22. Oktober 2025 nmz – HörBar – unabhängig / unbestechlich / phonokritisch

Arvo Pärt – Lente

Arvo Pärt – Lente
Arvo Pärt – Lente
Die Musik von Arvo Pärt (*1935) gewinnt erst durch einen weiten Raum, seine öffnende Akustik und wärmenden Nachhall ihre spirituelle Tiefe. Man wird sich kaum eine seiner Partituren in einem trockenen Studio vorstellen können, denn sie würde einen wesentlichen Teil von sich verleugnen. Das war bereits bei den ECM-Produktionen aus den späten 1980er Jahren erkennbar – und auch bei dieser aktuellen Produktion ist es in gleicher Weise zu hören. Nicht nur das Stabat Mater und die Berliner Messe mit ihren kanonisierten Texten, sondern auch die drei rein instrumentalen Werke benötigen ihr eigenes tönendes Echo geradezu zwingend.

Die stilistische Dichte der Werke aus den 1980er und 1990er Jahren wirkt noch heute beeindruckend – wenngleich man festhalten muss, dass einzelne harmonische oder auch nur klangliche Konstellationen wiederkehren.

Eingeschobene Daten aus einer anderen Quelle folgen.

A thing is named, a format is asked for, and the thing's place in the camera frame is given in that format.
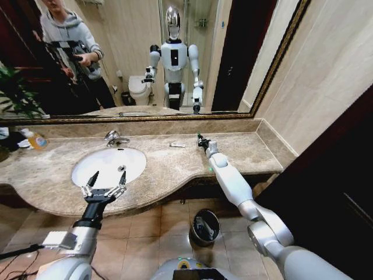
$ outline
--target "cable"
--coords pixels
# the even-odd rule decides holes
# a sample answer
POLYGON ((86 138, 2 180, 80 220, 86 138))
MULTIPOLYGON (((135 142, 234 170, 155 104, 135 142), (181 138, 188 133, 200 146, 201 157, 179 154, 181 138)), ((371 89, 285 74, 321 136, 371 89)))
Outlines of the cable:
POLYGON ((24 270, 24 271, 11 271, 10 273, 8 273, 8 275, 5 277, 4 280, 7 280, 7 278, 10 276, 10 274, 13 274, 13 273, 16 273, 16 272, 21 272, 21 274, 11 278, 11 279, 27 279, 27 276, 28 274, 26 273, 26 271, 36 262, 36 259, 37 257, 39 256, 40 252, 39 251, 36 251, 36 256, 34 258, 34 260, 29 264, 29 266, 24 270))
POLYGON ((96 275, 98 276, 98 277, 100 277, 102 280, 107 280, 105 277, 103 277, 101 274, 99 274, 98 272, 97 272, 97 270, 94 268, 94 267, 92 267, 92 270, 94 271, 94 273, 96 273, 96 275))
POLYGON ((3 260, 4 258, 14 257, 16 255, 19 256, 21 254, 35 252, 35 251, 37 251, 39 249, 42 249, 42 248, 44 248, 43 245, 32 244, 28 248, 24 248, 24 249, 15 250, 15 251, 7 252, 7 253, 4 253, 4 254, 0 254, 0 260, 3 260))
POLYGON ((28 276, 32 276, 32 275, 37 274, 37 272, 38 272, 38 270, 34 271, 32 273, 26 273, 26 274, 23 274, 23 275, 17 275, 17 276, 14 276, 13 278, 9 278, 8 280, 16 280, 16 279, 22 279, 22 280, 24 280, 24 279, 27 279, 28 276))
POLYGON ((9 264, 7 264, 4 268, 3 268, 3 270, 0 272, 0 274, 2 274, 7 268, 8 268, 8 266, 10 266, 11 265, 11 263, 12 262, 14 262, 14 260, 16 259, 16 258, 18 258, 18 256, 19 255, 17 255, 17 256, 15 256, 10 262, 9 262, 9 264))

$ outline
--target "faucet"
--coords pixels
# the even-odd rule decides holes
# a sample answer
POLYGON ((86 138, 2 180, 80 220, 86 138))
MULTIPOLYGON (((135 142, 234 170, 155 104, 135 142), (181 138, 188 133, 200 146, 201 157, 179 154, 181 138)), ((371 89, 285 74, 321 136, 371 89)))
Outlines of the faucet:
POLYGON ((115 130, 108 132, 108 134, 105 136, 105 140, 109 141, 107 143, 108 147, 112 147, 114 144, 117 144, 117 145, 127 144, 130 141, 128 138, 124 138, 120 136, 120 134, 116 132, 115 130))

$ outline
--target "mirror frame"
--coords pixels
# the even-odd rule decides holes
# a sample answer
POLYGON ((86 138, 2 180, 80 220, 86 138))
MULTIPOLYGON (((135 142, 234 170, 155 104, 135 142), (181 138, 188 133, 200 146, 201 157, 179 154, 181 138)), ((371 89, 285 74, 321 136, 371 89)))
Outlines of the mirror frame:
POLYGON ((87 124, 87 123, 124 123, 134 121, 186 121, 186 120, 222 120, 222 119, 237 119, 237 118, 254 118, 258 108, 267 93, 269 86, 275 77, 275 74, 282 62, 282 59, 298 29, 298 26, 307 10, 311 0, 299 0, 297 7, 293 13, 291 20, 287 26, 284 36, 280 42, 279 47, 273 57, 271 65, 266 73, 263 83, 259 89, 258 94, 249 113, 234 112, 214 112, 211 114, 199 115, 154 115, 154 116, 133 116, 133 117, 90 117, 86 115, 81 116, 67 116, 59 115, 54 118, 46 119, 0 119, 1 126, 10 125, 43 125, 43 124, 87 124))

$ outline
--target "chrome robot head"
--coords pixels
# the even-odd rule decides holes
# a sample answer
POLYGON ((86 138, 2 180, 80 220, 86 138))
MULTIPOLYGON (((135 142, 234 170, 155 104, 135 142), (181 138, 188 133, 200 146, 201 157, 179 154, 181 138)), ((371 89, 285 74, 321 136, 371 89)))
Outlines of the chrome robot head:
POLYGON ((167 9, 166 24, 170 39, 177 40, 179 38, 180 31, 180 15, 179 11, 173 6, 170 6, 167 9))

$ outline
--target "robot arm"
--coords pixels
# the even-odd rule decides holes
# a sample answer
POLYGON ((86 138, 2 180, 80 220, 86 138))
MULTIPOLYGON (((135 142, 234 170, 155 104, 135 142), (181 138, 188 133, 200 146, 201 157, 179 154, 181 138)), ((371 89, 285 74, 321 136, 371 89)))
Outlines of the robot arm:
POLYGON ((189 61, 191 63, 191 69, 194 76, 193 84, 193 111, 198 114, 202 105, 202 89, 203 82, 199 79, 199 67, 198 67, 198 48, 196 45, 191 45, 188 48, 189 61))
POLYGON ((145 79, 141 81, 142 83, 154 83, 156 81, 155 77, 157 75, 157 66, 160 57, 161 49, 157 45, 152 45, 150 47, 150 65, 146 68, 145 79))
POLYGON ((68 279, 90 280, 92 269, 90 263, 96 251, 97 235, 106 205, 114 202, 125 191, 126 171, 114 188, 92 189, 98 172, 88 183, 81 187, 84 199, 88 203, 81 219, 73 225, 72 232, 49 232, 43 246, 49 249, 64 249, 61 254, 67 257, 52 263, 38 275, 37 280, 68 279))
POLYGON ((238 207, 243 217, 254 222, 248 227, 248 232, 256 249, 273 259, 285 279, 351 279, 316 254, 291 246, 294 239, 290 230, 273 211, 253 200, 250 185, 227 157, 217 150, 216 141, 198 135, 198 146, 204 147, 228 200, 238 207))

Dafür aber atmet diese Musik auch noch nach Jahrzehnten eine Ruhe und Innerlichkeit, eine erschütternde Ehrlichkeit, wie ich sie seither nicht wieder gehört habe. Das rechtfertigt zwar auch neuere Einspielungen, wobei dann doch offen bleiben muss, inwieweit das einmal gefundene klangliche Konzept perpetuiert wird, statt neue Lösungen und Interpretationen zu finden. Folglich hinterlässt dieses Album eher den Eindruck eines zweiten Aufgusses, statt das Risiko einer Alternative einzugehen.

Arvo Pärt. Lente
Stabat Mater (Fassung für Chor und Streichorchester, 1985, rev. 2008); Festina Lente für Harfe und Streichorchester (1986, rev. 1990); Trisagion für Streichorchester (1992, rev. 1994); Silouan’s Song für Streichorchester (1991); Berliner Messe für gemischten Chor und Sreichorchester (1990, rev. 2002)
Estonian Philharmonic Chamber Choir, Concerto Copenhagen, Tönu Kaljuste

Berlin Classics 030 3739 BC (2024)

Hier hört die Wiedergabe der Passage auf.